## Saturday, September 22, 2018

### Redistributions

One of the myths of data science is the myth of scientific accuracy. The myth is that when a data scientist applies the correct mathematical procedures, they get a mathematical correct answer to seven decimal places. In reality, data scientists make many choices in the analysis they bring, and the data they work with. Gelman and Loken (2013) enlivened this concept to the statistics community with their paper on the garden of forking paths.

They way in which we curate data, munge it and prepare it for analysis, and the analytical frames we we use are all choices. Unconsciously those choices can frame our results. And they can blind us to the results we might have produced if we had taken a different approach.
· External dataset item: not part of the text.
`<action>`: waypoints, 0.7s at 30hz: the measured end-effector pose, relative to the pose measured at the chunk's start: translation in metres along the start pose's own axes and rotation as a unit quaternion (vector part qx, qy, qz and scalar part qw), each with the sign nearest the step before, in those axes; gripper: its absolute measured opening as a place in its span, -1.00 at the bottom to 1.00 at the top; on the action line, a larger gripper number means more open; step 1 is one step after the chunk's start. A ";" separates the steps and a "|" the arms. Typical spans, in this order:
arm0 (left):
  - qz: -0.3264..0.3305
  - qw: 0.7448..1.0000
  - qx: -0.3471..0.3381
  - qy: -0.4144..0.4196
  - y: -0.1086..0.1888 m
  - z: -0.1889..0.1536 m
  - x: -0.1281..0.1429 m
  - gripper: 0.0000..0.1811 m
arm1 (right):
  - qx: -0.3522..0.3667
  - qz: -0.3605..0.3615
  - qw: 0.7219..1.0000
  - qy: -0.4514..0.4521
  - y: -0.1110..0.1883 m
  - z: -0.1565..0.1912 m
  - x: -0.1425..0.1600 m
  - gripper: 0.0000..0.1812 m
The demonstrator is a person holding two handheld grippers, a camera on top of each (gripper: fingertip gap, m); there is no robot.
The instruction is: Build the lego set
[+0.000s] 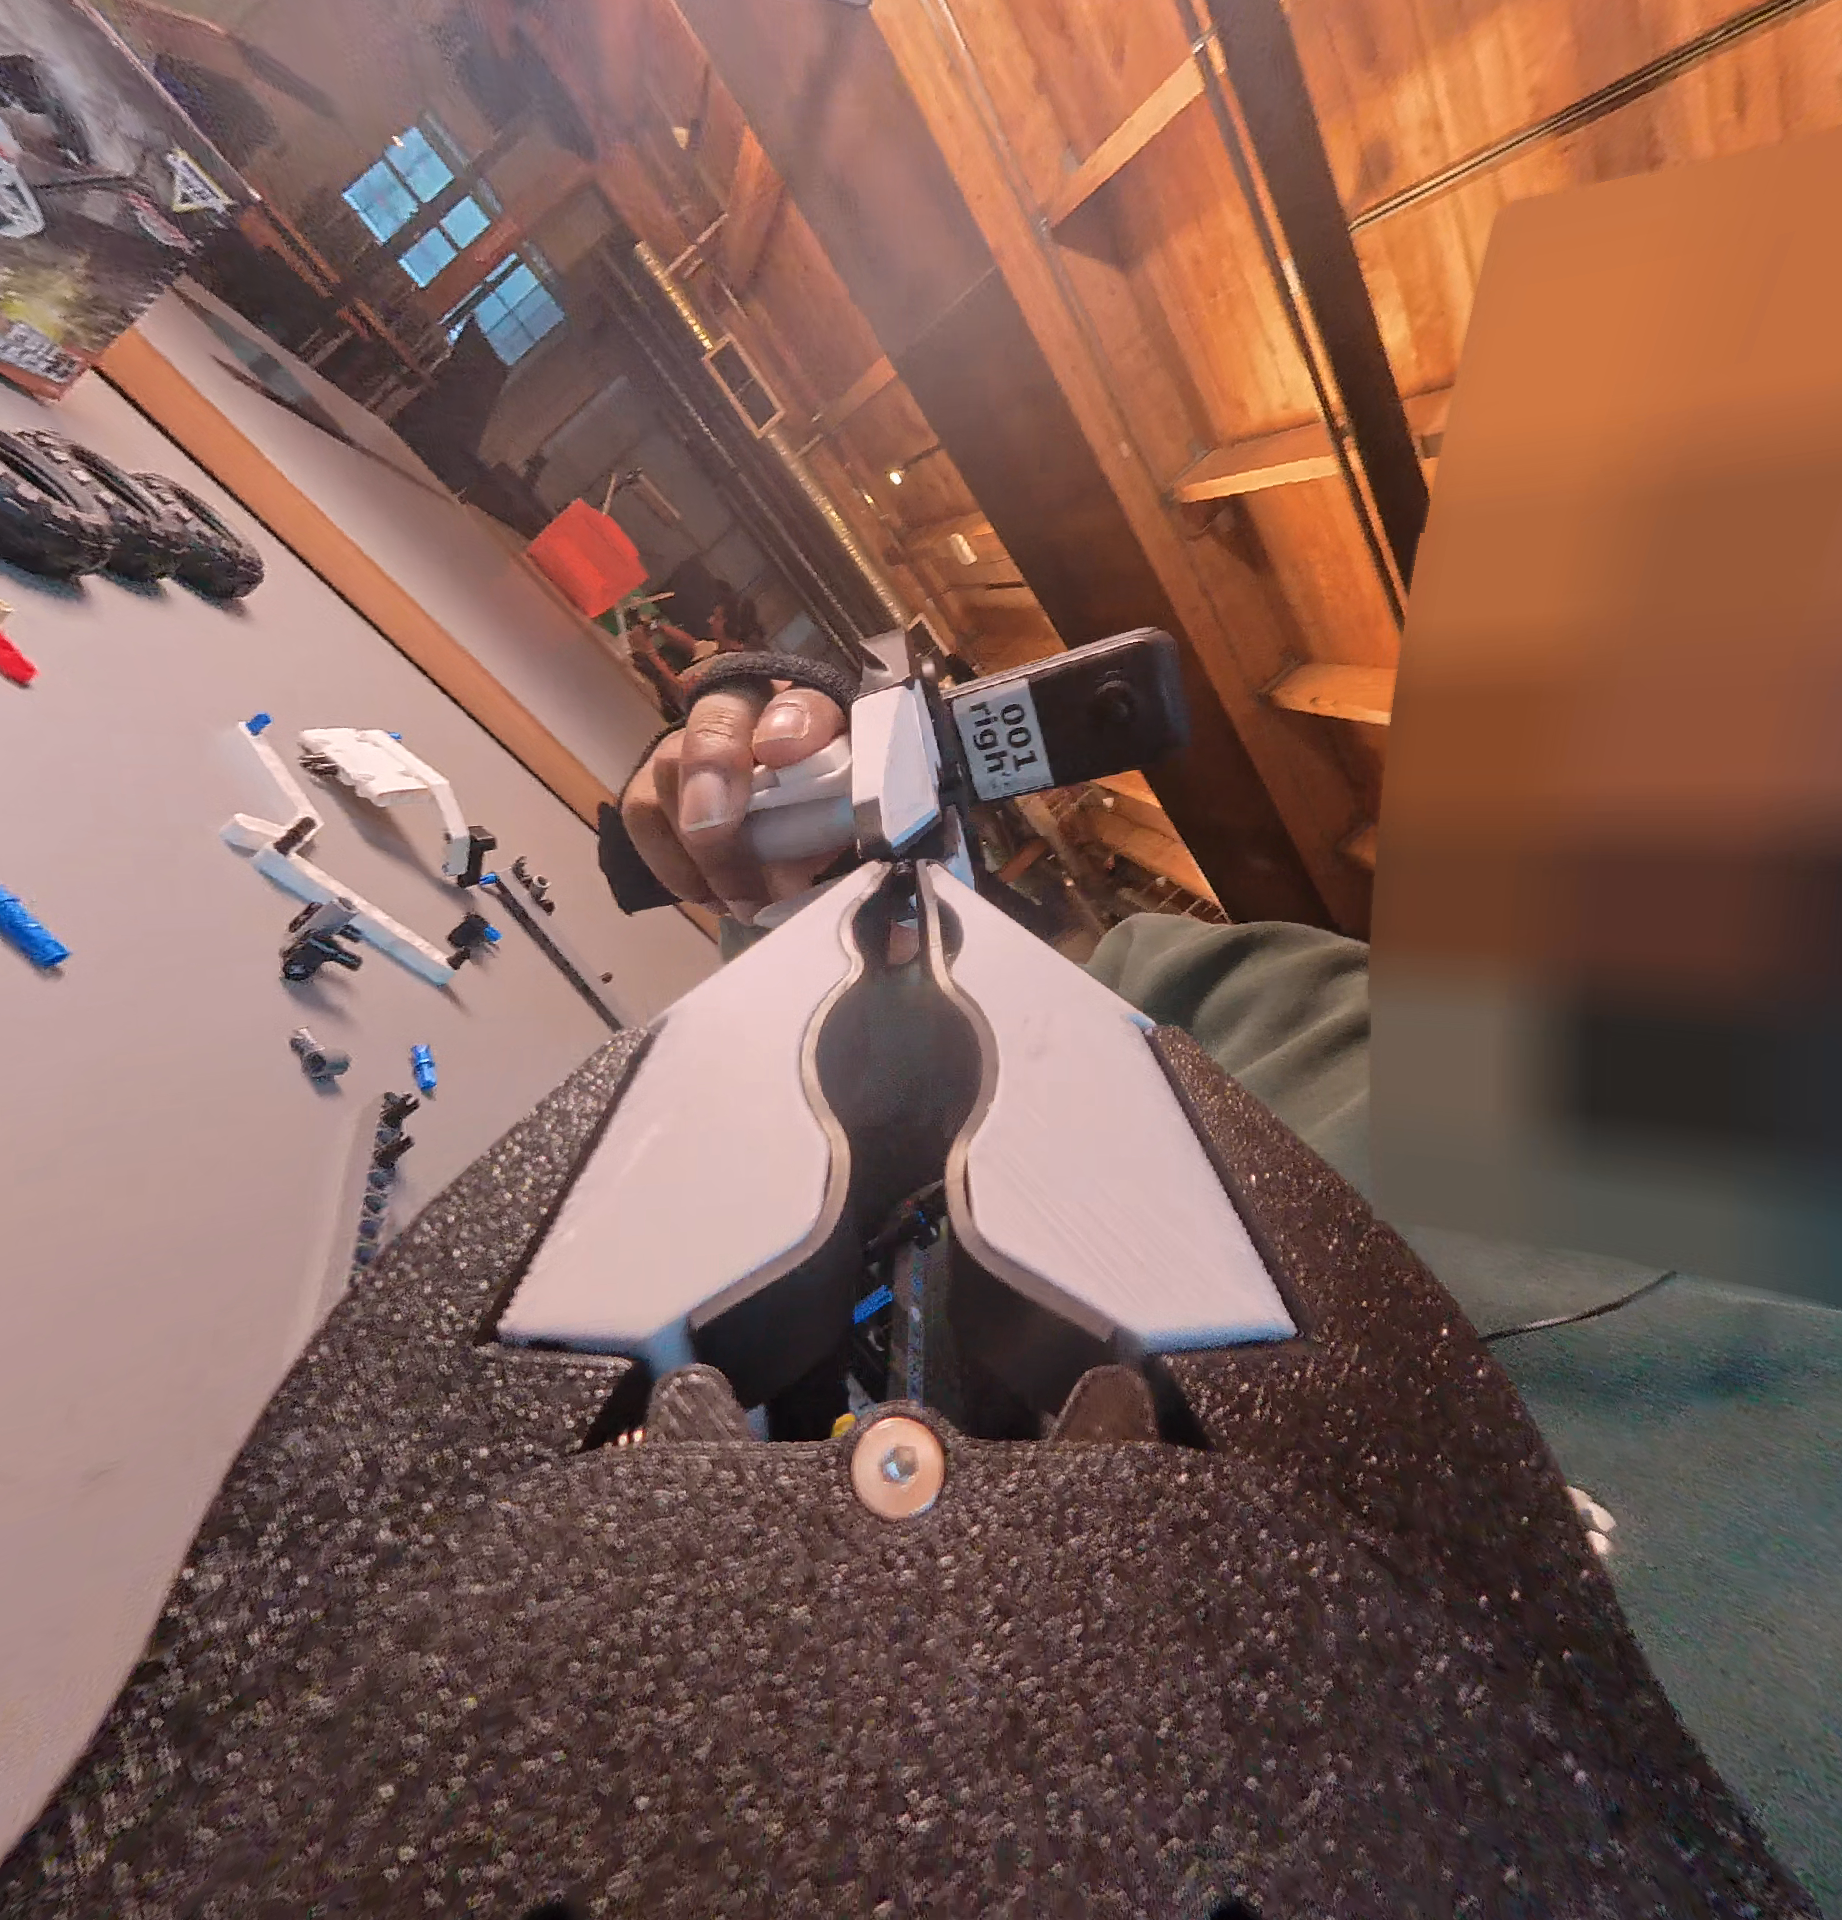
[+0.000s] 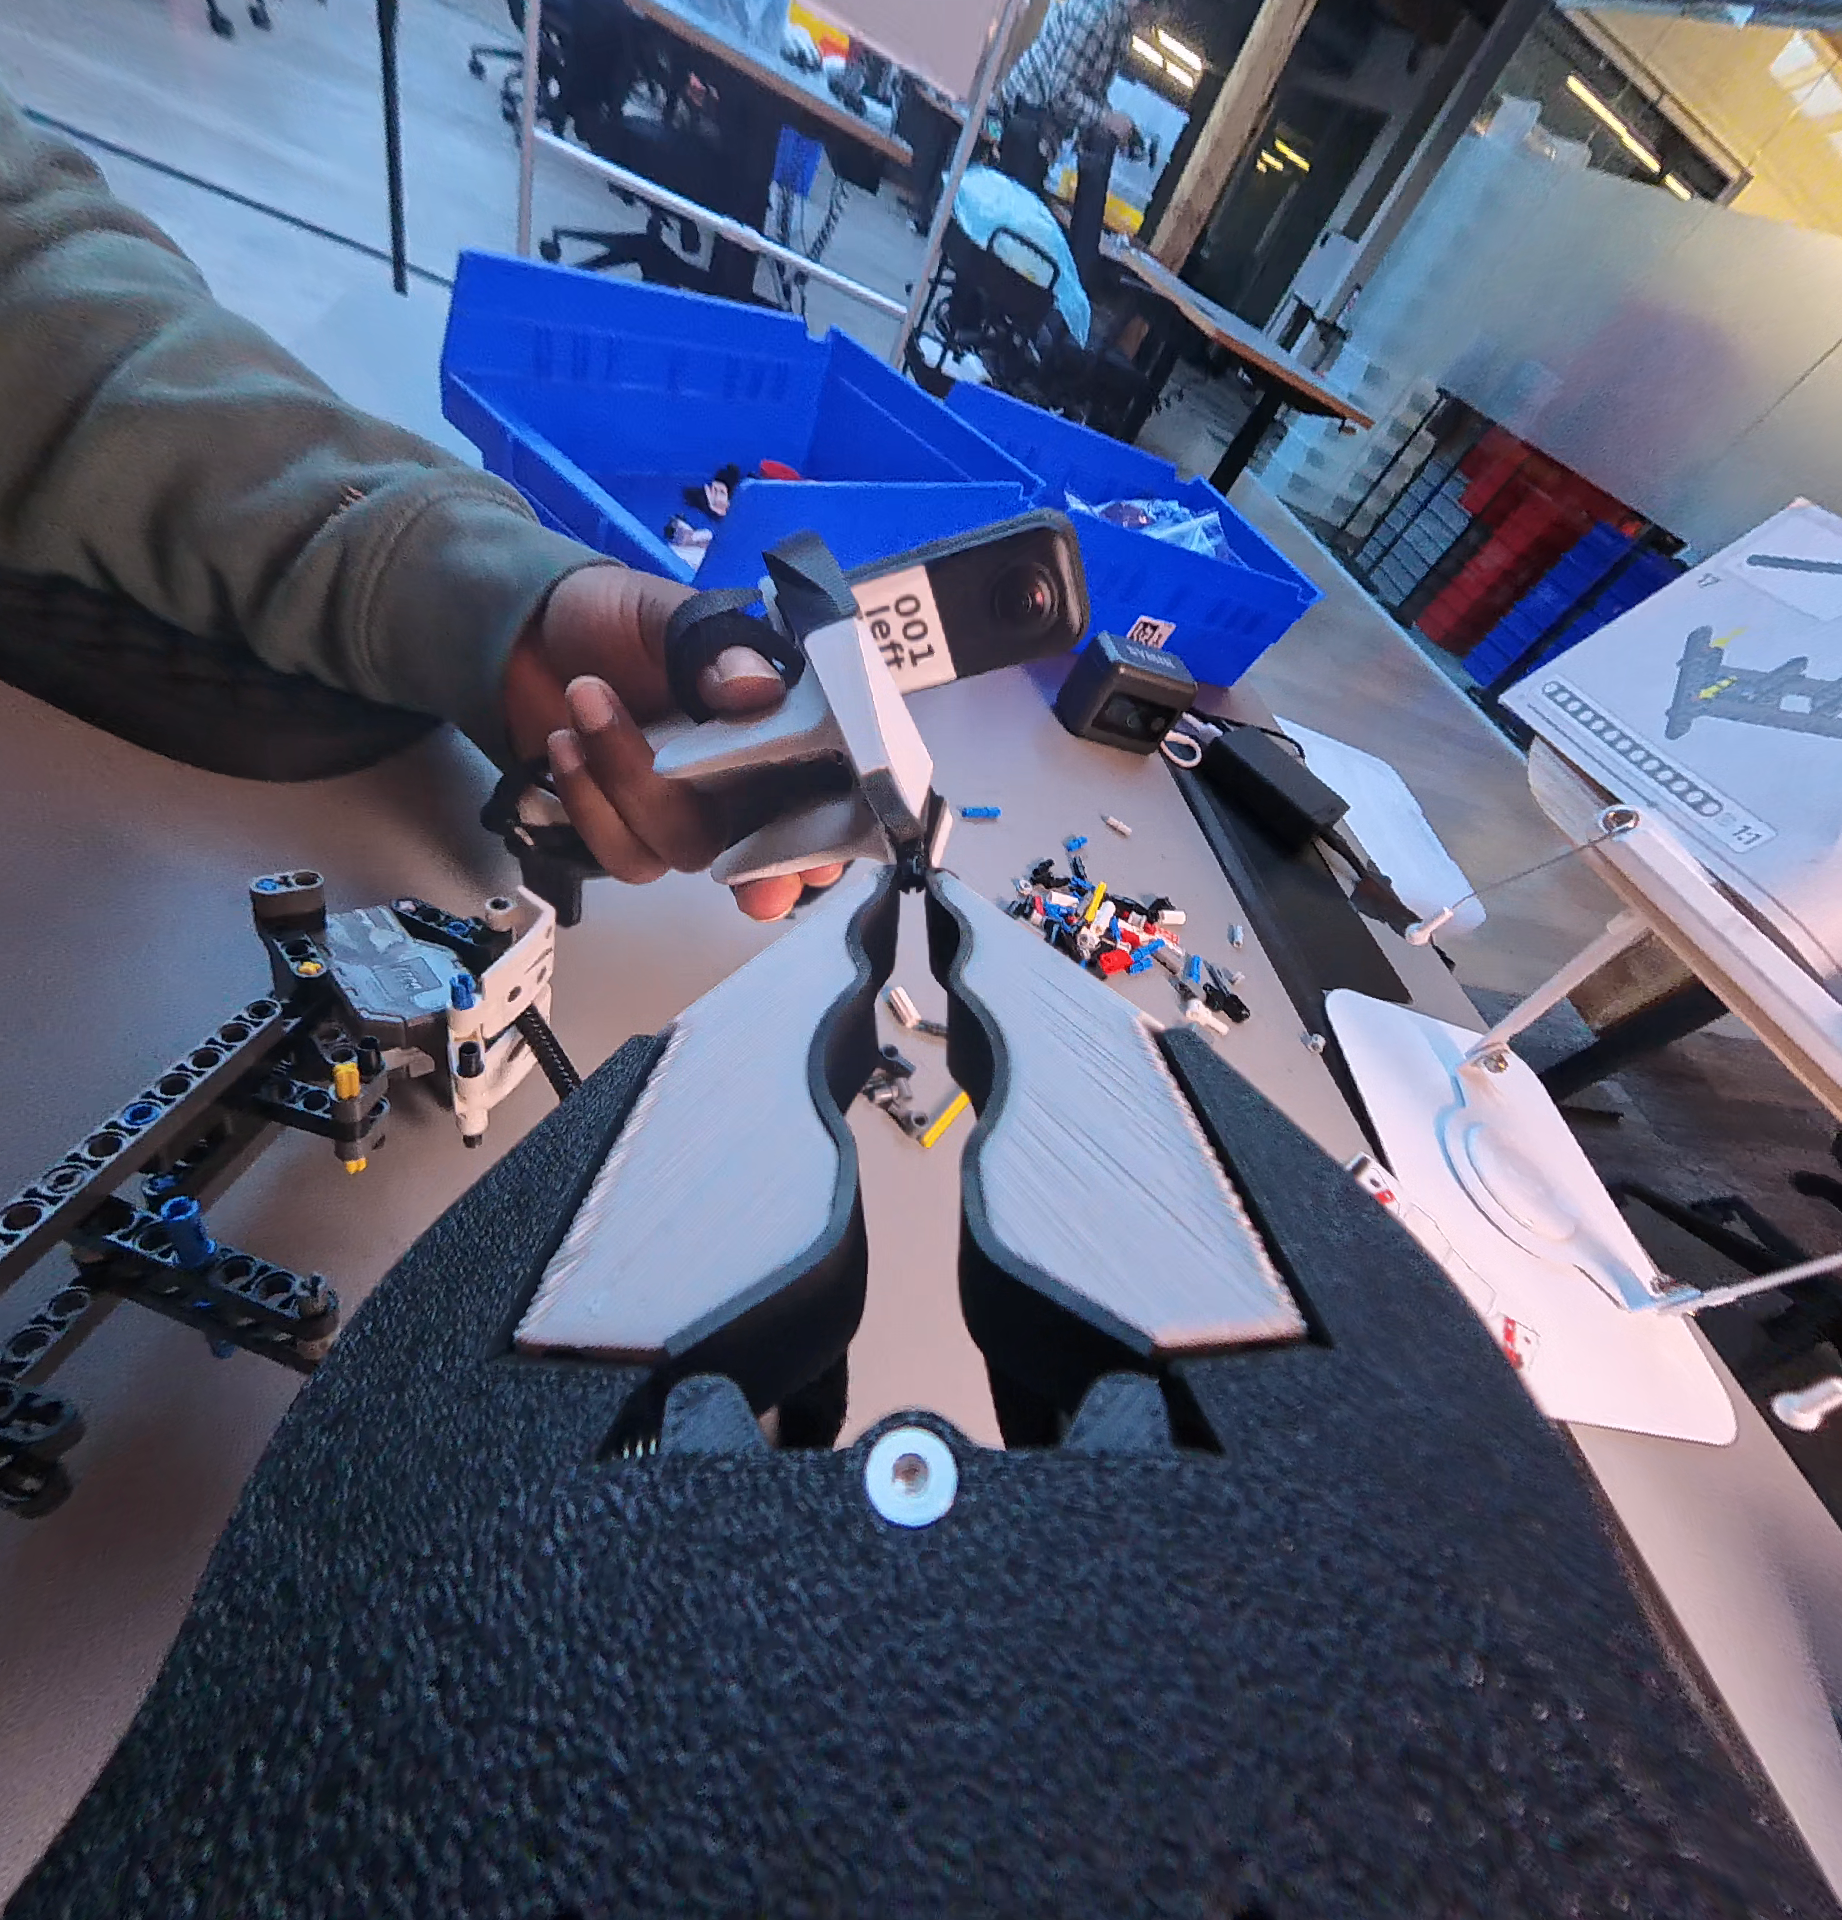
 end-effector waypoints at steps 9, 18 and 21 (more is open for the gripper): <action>-0.061 0.997 -0.016 -0.044 0.019 0.002 -0.021 -0.96 | 0.194 0.007 0.980 -0.046 0.023 -0.123 0.038 -0.90; -0.064 0.994 -0.057 -0.065 0.027 0.017 -0.022 -0.96 | 0.432 0.097 0.891 -0.102 0.051 -0.320 0.164 -1.00; -0.060 0.994 -0.064 -0.067 0.028 0.021 -0.022 -0.96 | 0.429 0.111 0.889 -0.111 0.041 -0.336 0.180 -1.00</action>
Point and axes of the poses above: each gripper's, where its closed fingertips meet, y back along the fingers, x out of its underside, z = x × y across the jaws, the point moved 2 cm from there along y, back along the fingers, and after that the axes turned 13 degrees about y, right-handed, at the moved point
In short, they can mislead us, even when we set out to undertake ethical and unbiased analysis.

I found myself reflecting on the garden of forking paths as I considered how to best apply the 2016 polling outcome data to the electoral boundary changes that occurred in 2017 and 2018. I wanted to find the best way to allocate to the new seat boundaries the ordinary votes that were geographically linked (via longitude and latitude) to polling locations in 2016 . I also had to allocate the non-tagged votes (some ordinary votes, but also absentee votes, provisional votes, postal votes and declaration pre-poll votes).

My initial plan was to allocate the 2016 two-party preferred (TPP) votes to new electorates based on the geo-coded place where the vote was cast. I would then allocate the remaining votes for each electorate in proportion with the geo-coded votes by party for that electorate. Once all the votes from 2016 had been allocated to the new electorate boundaries, I could calculate a TPP margin for each seat.

However, this turned out to be problematic. For example, a number of votes in the Victorian seat of Goldstein (which was unchanged by the Victorian redistribution) were coded as being cast outside of the electorate. But as the seat was unaffected by the redistribution, those votes should remain attributed to Goldstein, and should not be counted in another electorate.

The interesting analytical question became which data was most reflective of where people live (at a reasonably fine level of granularity), and which data is only reflective of the voter's electorate without any granularity about where in the electorate they might live. For example, if someone from the outer-suburbs of Melbourne votes in the city on polling day, can I draw any useful information about where they live in their electorate. My conclusion was that I could not.

As a consequence, to the extent I could apply this rule, where people voted at a polling booth outside of their electorate, and we have Geo-coding for that polling place, I chose to ignore that Geo-coding. I also decided to ignore the geo-coding for pre-poll votes. Because there are so few pre-poll voting centres, I assumed the votes cast at these centres were not necessarily informative about where in an electorate the pre-poll voters come from. Conversely, I assumed the location data from the many polling booths to be informative, if the person was casting an ordinary vote on the polling day in their electorate.

I was picky, because I wanted to be comfortable that as boundaries are redrawn, I was meaningfully attributing votes from the parts of an electorate that might be redistributed differently.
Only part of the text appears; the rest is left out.